> [EXERCISE PROMPT] Keep to the lines from the one with "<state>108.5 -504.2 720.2" through the end of the data, and write them out exactly.

> [DATA]
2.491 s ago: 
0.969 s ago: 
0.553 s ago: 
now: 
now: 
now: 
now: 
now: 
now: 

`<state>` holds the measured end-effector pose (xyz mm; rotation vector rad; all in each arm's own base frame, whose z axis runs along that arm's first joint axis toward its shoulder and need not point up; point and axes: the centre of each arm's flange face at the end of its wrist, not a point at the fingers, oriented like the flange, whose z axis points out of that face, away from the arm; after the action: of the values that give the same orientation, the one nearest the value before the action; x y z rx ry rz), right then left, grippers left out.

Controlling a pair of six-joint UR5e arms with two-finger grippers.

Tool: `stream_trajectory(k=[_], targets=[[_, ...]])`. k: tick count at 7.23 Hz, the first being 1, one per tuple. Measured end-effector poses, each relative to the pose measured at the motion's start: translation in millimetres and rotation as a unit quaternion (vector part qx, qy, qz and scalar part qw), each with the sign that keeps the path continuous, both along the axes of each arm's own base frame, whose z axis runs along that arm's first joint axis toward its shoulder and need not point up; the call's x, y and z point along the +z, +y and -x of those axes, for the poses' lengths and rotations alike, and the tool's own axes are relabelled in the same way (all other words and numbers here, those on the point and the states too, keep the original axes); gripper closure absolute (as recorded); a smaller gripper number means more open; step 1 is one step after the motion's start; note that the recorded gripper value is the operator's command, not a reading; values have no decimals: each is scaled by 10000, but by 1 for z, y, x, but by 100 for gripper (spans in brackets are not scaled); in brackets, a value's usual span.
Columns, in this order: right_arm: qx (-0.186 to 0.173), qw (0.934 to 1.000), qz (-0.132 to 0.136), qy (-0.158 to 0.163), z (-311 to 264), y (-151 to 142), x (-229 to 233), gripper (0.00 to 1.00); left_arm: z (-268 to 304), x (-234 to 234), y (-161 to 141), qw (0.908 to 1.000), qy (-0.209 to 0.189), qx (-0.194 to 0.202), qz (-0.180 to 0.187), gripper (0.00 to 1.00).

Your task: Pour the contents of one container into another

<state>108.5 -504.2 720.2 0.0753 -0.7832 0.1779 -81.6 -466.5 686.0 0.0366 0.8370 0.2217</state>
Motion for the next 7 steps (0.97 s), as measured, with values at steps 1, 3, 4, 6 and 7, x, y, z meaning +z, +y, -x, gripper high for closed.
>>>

> [YOUR SOLUTION]
<state>108.5 -504.2 720.2 0.0753 -0.7832 0.1779 -81.6 -466.5 686.0 0.0366 0.8370 0.2217</state>
Motion for the next 7 steps (0.97 s), as measured, with values at steps 1, 3, 4, 6 and 7, x, y, z meaning +z, +y, -x, gripper high for closed.
>>>

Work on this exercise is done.